#### What the task asks
The data below should be restated word for word, pictures omitted.

#### Exercise data
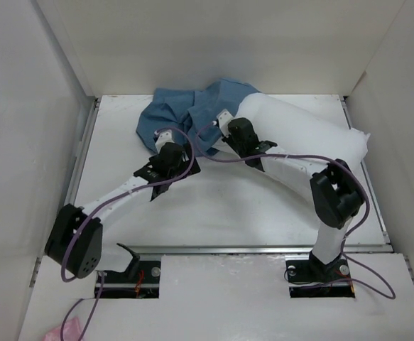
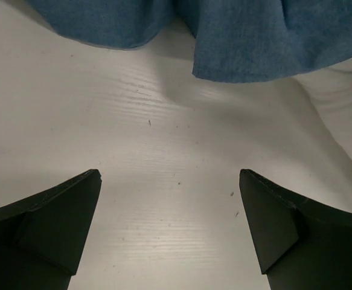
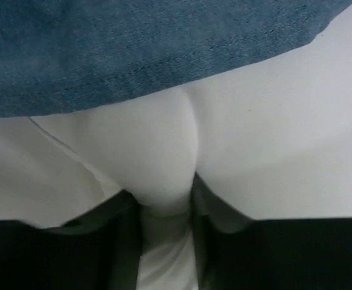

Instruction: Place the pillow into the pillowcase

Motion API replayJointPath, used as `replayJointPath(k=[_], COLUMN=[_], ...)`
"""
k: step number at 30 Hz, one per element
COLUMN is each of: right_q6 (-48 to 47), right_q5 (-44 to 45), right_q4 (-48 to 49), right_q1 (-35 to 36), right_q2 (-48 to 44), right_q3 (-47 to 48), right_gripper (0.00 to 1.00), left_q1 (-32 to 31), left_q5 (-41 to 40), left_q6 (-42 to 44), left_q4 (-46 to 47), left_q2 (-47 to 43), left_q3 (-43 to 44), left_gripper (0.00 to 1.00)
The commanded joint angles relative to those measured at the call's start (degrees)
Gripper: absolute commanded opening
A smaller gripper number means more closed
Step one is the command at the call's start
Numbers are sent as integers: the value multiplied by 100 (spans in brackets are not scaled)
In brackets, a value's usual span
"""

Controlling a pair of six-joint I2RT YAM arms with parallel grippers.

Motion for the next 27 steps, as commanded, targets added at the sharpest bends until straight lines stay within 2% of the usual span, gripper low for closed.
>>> replayJointPath(k=[1,2,3,9,12,15,19,21,24,25,27], right_q6=[710,798,929,992,1211,1501,1827,1932,1985,2081,2554], right_q5=[-266,-470,-620,-1069,-1262,-1202,-1088,-1087,-1087,-1087,-1087], right_q4=[342,420,578,729,649,649,641,641,641,693,911], right_q1=[-441,-504,-557,-610,-610,-610,-610,-610,-610,-610,-610], right_q2=[-40,-145,-390,-910,-963,-963,-911,-971,-1024,-1025,-1025], right_q3=[311,249,170,-94,-42,11,222,222,222,222,222], right_gripper=[24,18,0,0,0,0,0,0,0,0,0], left_q1=[39,39,39,144,144,197,197,249,303,303,303], left_q5=[104,191,313,314,446,736,589,404,402,402,534], left_q6=[123,123,193,325,387,440,221,220,159,211,211], left_q4=[717,830,884,1041,1174,1384,1570,1254,1086,1086,1086], left_q2=[517,920,1124,2441,2847,2910,3032,3129,3253,3253,3253], left_q3=[286,548,707,1989,2290,2449,2510,2730,2853,2914,2915], left_gripper=[99,99,99,99,99,99,99,91,71,40,1])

#### Reply
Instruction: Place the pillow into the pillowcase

Motion API replayJointPath, used as `replayJointPath(k=[_], COLUMN=[_], ...)`
"""
k: step number at 30 Hz, one per element
COLUMN is each of: right_q6 (-48 to 47), right_q5 (-44 to 45), right_q4 (-48 to 49), right_q1 (-35 to 36), right_q2 (-48 to 44), right_q3 (-47 to 48), right_gripper (0.00 to 1.00), left_q1 (-32 to 31), left_q5 (-41 to 40), left_q6 (-42 to 44), left_q4 (-46 to 47), left_q2 (-47 to 43), left_q3 (-43 to 44), left_gripper (0.00 to 1.00)
The commanded joint angles relative to those measured at the call's start (degrees)
Gripper: absolute commanded opening
A smaller gripper number means more closed
Step one is the command at the call's start
Numbers are sent as integers: the value multiplied by 100 (spans in brackets are not scaled)
In brackets, a value's usual span
"""

Controlling a pair of six-joint I2RT YAM arms with parallel grippers.

Motion for the next 27 steps, as commanded, targets added at the sharpest bends until straight lines stay within 2% of the usual span, gripper low for closed.
>>> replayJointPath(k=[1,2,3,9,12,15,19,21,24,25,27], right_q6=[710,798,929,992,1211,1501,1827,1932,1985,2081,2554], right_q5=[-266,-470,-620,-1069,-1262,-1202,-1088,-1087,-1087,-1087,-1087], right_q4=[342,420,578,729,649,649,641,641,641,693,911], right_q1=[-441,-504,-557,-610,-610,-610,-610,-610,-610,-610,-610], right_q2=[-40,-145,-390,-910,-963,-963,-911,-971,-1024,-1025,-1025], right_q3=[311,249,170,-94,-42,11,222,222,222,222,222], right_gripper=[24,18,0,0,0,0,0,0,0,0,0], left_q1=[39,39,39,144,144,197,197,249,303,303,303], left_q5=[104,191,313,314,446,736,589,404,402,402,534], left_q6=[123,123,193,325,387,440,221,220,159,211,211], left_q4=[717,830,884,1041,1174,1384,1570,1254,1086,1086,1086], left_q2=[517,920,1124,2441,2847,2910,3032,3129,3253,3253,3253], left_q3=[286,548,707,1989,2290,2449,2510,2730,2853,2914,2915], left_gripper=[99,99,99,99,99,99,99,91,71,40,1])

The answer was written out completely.